#### Data below ####
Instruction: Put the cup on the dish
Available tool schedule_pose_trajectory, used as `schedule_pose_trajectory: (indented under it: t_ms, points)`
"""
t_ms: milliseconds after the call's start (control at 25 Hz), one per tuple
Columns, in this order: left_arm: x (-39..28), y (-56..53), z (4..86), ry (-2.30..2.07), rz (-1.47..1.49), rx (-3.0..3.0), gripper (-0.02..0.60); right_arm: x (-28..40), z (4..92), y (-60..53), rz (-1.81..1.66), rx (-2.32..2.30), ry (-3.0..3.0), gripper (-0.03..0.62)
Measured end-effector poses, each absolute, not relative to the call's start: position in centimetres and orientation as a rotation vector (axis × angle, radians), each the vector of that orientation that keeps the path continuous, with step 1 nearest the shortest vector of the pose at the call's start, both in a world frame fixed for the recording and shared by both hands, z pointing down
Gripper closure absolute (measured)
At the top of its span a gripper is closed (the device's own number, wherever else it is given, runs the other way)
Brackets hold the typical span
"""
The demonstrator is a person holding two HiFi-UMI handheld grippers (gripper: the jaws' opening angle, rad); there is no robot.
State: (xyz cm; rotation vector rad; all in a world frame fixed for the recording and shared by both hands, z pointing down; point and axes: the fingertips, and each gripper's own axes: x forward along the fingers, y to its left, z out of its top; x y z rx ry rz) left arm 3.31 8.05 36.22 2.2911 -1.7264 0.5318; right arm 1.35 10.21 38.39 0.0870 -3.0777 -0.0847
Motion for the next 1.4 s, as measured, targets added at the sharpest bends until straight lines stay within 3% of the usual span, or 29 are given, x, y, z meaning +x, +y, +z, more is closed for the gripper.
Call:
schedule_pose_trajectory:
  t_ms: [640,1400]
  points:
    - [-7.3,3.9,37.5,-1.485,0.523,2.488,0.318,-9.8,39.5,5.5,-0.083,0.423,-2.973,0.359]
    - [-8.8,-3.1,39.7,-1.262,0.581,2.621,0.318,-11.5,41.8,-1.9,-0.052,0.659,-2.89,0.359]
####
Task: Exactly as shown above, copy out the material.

Problem solution:
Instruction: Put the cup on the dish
Available tool schedule_pose_trajectory, used as `schedule_pose_trajectory: (indented under it: t_ms, points)`
"""
t_ms: milliseconds after the call's start (control at 25 Hz), one per tuple
Columns, in this order: left_arm: x (-39..28), y (-56..53), z (4..86), ry (-2.30..2.07), rz (-1.47..1.49), rx (-3.0..3.0), gripper (-0.02..0.60); right_arm: x (-28..40), z (4..92), y (-60..53), rz (-1.81..1.66), rx (-2.32..2.30), ry (-3.0..3.0), gripper (-0.03..0.62)
Measured end-effector poses, each absolute, not relative to the call's start: position in centimetres and orientation as a rotation vector (axis × angle, radians), each the vector of that orientation that keeps the path continuous, with step 1 nearest the shortest vector of the pose at the call's start, both in a world frame fixed for the recording and shared by both hands, z pointing down
Gripper closure absolute (measured)
At the top of its span a gripper is closed (the device's own number, wherever else it is given, runs the other way)
Brackets hold the typical span
"""
The demonstrator is a person holding two HiFi-UMI handheld grippers (gripper: the jaws' opening angle, rad); there is no robot.
State: (xyz cm; rotation vector rad; all in a world frame fixed for the recording and shared by both hands, z pointing down; point and axes: the fingertips, and each gripper's own axes: x forward along the fingers, y to its left, z out of its top; x y z rx ry rz) left arm 3.31 8.05 36.22 2.2911 -1.7264 0.5318; right arm 1.35 10.21 38.39 0.0870 -3.0777 -0.0847
Motion for the next 1.4 s, as measured, targets added at the sharpest bends until straight lines stay within 3% of the usual span, or 29 are given, x, y, z meaning +x, +y, +z, more is closed for the gripper.
Call:
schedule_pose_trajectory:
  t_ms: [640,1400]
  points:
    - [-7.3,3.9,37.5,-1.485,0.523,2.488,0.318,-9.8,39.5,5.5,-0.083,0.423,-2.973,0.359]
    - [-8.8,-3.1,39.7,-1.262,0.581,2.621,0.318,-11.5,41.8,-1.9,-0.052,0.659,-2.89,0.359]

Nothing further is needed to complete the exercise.